Synopsis: It is established that neoadjuvant chemoradiation (CRT) followed by surgical resection is the standard of care for patients with locally advanced, resectable esophageal or GEJ cancer. A significant predictor of recurrence and survival following R0 resection is whether a pathological complete response was achieved by neoadjuvant therapy, with outcomes being significantly worse in patients without a complete pathological response. It is in these patients that adjuvant treatment is needed, a large focus of current investigation and debate. One such class of agents under investigation are immune checkpoint inhibitors, particularly PD-1/PD-L1 inhibitors. These have previously shown efficacy in other cancers such as melanoma and colorectal cancer (see the Feb 2021 Surg Onc PEBLR by Jasmine Hwang and Seth Concors) as well as in patients with gastroesophageal cancers with prior treatment.

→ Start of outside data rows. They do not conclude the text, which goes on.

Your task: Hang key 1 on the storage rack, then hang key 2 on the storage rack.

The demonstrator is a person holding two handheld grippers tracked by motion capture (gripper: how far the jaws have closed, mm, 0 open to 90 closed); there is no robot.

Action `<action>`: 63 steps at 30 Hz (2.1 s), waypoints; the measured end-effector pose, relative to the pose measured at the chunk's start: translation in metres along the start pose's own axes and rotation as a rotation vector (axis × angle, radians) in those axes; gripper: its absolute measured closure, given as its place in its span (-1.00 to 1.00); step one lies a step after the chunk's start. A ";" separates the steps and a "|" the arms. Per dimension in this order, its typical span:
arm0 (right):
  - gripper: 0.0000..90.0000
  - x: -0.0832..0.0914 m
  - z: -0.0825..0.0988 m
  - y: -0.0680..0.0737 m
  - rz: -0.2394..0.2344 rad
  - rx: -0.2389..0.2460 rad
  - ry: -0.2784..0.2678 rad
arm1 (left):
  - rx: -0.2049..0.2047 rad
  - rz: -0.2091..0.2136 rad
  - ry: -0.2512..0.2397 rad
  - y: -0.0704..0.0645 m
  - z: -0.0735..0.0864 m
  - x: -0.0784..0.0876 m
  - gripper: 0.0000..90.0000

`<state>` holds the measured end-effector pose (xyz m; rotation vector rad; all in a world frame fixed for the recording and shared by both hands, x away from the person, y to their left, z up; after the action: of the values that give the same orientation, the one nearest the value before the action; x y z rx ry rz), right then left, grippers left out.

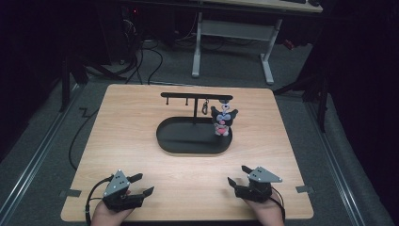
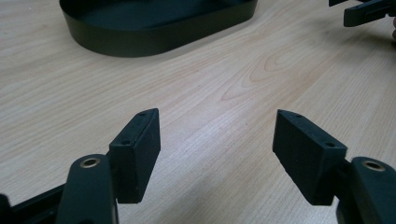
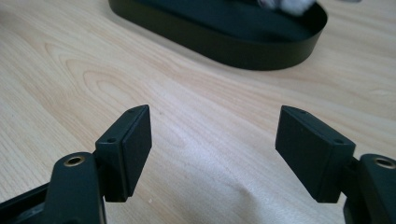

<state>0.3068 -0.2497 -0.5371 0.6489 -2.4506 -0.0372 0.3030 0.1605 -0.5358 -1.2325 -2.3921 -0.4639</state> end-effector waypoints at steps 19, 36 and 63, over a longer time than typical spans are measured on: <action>-0.53 0.001 -0.001 -0.006 -0.011 -0.138 0.010 | -0.001 0.009 0.000 0.001 0.001 -0.001 -0.28; -0.93 0.016 -0.032 0.078 -0.131 -0.119 -0.041 | -0.006 0.018 0.010 0.001 0.002 -0.004 -0.27; -0.91 0.012 -0.026 0.064 -0.087 -0.139 -0.042 | 0.004 0.027 0.006 0.000 0.004 -0.004 -0.27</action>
<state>0.2850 -0.1954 -0.4981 0.6986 -2.4324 -0.2559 0.3047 0.1594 -0.5409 -1.2583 -2.3676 -0.4538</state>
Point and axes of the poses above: each handheld gripper's, and its own axes: x roughly backward along the jaws, z roughly out of its underside, y roughly to its left, the point moved 3 cm from there along -x, roughly forward along the jaws, and after that the axes turned 14 degrees about -x, right-handed, at the moved point
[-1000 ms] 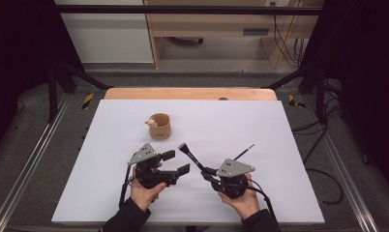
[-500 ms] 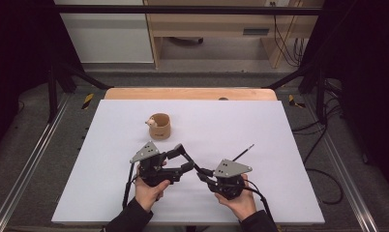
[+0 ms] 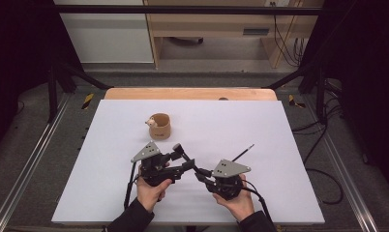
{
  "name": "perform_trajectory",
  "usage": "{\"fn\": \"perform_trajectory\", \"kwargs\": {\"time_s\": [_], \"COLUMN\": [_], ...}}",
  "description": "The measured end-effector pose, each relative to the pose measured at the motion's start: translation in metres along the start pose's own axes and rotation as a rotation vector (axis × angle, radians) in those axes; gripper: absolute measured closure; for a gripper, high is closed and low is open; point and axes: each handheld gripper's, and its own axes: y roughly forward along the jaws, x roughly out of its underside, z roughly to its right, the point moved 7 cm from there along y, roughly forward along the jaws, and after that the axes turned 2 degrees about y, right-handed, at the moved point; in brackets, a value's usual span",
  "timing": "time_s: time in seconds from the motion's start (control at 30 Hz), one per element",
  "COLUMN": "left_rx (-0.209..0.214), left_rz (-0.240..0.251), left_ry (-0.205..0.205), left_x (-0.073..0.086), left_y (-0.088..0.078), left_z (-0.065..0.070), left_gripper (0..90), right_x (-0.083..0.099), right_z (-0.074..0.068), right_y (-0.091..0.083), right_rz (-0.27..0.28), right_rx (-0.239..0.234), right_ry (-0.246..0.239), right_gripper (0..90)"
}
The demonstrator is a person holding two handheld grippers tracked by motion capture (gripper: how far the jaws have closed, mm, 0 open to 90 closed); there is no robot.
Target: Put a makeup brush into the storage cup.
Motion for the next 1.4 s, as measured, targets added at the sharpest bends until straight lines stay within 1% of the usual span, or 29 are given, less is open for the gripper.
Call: {"fn": "perform_trajectory", "kwargs": {"time_s": [0.07,0.13,0.33,0.67,0.8,1.03,1.4], "left_rx": [0.003,0.009,0.015,0.010,0.004,-0.001,0.008], "left_rz": [0.000,-0.003,-0.005,0.000,0.005,0.015,0.027], "left_ry": [-0.001,-0.004,-0.017,-0.031,-0.031,-0.028,-0.024], "left_x": [0.0004,0.0006,0.0012,0.0016,0.0015,0.0017,0.0011], "left_y": [0.0001,-0.0001,-0.0004,-0.0012,-0.0020,-0.0025,-0.0036], "left_z": [0.0006,0.0012,0.0016,0.0023,0.0021,0.0034,0.0075], "left_gripper": [39.6,44.8,54.0,65.5,68.5,69.7,73.2], "right_x": [-0.0004,-0.0005,-0.0006,-0.0015,-0.0018,-0.0017,-0.0009], "right_z": [-0.0002,-0.0004,-0.0015,-0.0024,-0.0030,-0.0037,-0.0054], "right_y": [0.0000,0.0000,0.0008,0.0008,0.0008,0.0013,0.0034], "right_rz": [0.003,0.005,0.010,0.019,0.023,0.024,0.025], "right_rx": [-0.002,-0.001,-0.007,-0.007,-0.009,-0.011,-0.015], "right_ry": [0.004,0.004,0.005,0.006,0.009,0.010,0.002], "right_gripper": [79.4,79.4,79.4,79.4,79.4,79.4,79.2]}}
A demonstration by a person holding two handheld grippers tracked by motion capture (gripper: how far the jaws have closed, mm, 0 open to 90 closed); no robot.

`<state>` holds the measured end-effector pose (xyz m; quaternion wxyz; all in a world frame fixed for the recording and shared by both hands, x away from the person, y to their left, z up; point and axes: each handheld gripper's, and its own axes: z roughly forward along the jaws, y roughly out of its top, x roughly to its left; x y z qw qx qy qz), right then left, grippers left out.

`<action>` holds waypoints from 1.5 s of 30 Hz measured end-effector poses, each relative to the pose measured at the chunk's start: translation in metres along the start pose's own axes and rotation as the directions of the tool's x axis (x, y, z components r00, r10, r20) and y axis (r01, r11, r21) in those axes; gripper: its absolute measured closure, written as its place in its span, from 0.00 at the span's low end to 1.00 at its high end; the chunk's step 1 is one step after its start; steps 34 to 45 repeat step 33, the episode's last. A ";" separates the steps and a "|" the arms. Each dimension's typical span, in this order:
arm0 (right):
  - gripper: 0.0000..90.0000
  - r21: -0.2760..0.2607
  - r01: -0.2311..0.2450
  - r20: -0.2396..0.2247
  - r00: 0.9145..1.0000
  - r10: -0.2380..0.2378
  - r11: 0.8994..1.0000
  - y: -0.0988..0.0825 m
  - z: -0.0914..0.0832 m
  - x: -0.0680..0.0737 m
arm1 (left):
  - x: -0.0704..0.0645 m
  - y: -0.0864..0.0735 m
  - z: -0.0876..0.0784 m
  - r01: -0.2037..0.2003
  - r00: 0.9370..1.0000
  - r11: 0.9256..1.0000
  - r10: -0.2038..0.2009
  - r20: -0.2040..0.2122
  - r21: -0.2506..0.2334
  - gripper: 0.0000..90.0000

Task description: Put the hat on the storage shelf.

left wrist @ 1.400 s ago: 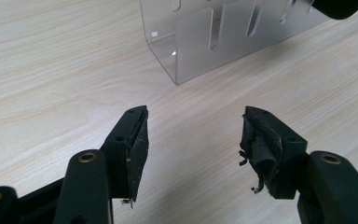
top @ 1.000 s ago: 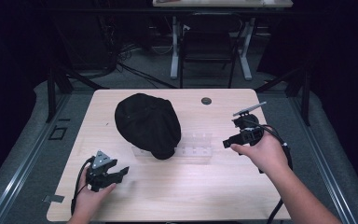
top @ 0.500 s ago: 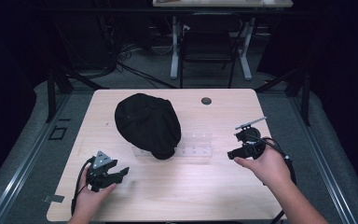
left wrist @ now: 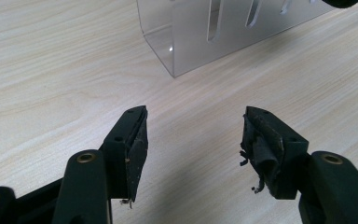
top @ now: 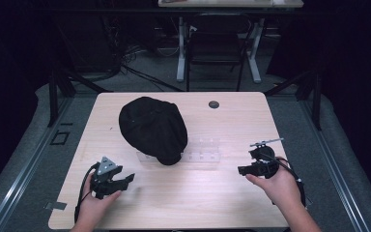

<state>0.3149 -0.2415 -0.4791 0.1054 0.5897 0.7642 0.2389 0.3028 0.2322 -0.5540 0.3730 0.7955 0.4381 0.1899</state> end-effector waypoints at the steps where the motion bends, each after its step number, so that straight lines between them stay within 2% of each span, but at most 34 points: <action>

This study, called the CheckMate-577 trial, assessed the role of nivolumab, a PD-1 inhibitor, in the adjuvant setting for patients without a complete pathological response following CRT (patients with high risk of recurrence) and an R0 resection. Examining all patients in the study, adjuvant nivolumab for 1 year showed a statistically significant improvement in the primary endpoint, median disease-free survival, compared to placebo (22.4 months vs 11.0 months, HR = 0.69, p < 0.01). At 2 years, the proportion of patients without disease was approximately 50% in the treated group compared to 40% in the placebo group. This improved disease-free survival was observed across multiple subgroups, with greater benefit in squamous cell patients, patients with lower pathological stage after neoadjuvant therapy, and patients with tumors confined to the esophagus not involving the GEJ. Less than 10% of patients on nivolumab had to discontinue the drug due to adverse events and there was no difference in patient reported quality of life metrics at 1 year. text to go here
While these results are encouraging, it is important to note some limitations to the study. First, although the study specifically identifies a high-risk subgroup of patients who had received neoadjuvant therapy, the median disease-free survival of both the placebo arm (11 months) and treatment arm (22.4 months) is significantly shorter than the disease-free survival of the treatment arm of the CROSS trial (neoadjuvant therapy), which was 37.7 months. Secondly, when initially constructed, the primary endpoint of the study was both disease-free and overall survival. However, because of challenges in enrollment, overall survival was changed to a secondary endpoint. While too early to report, it will be important to assess the long-term survival of these patients.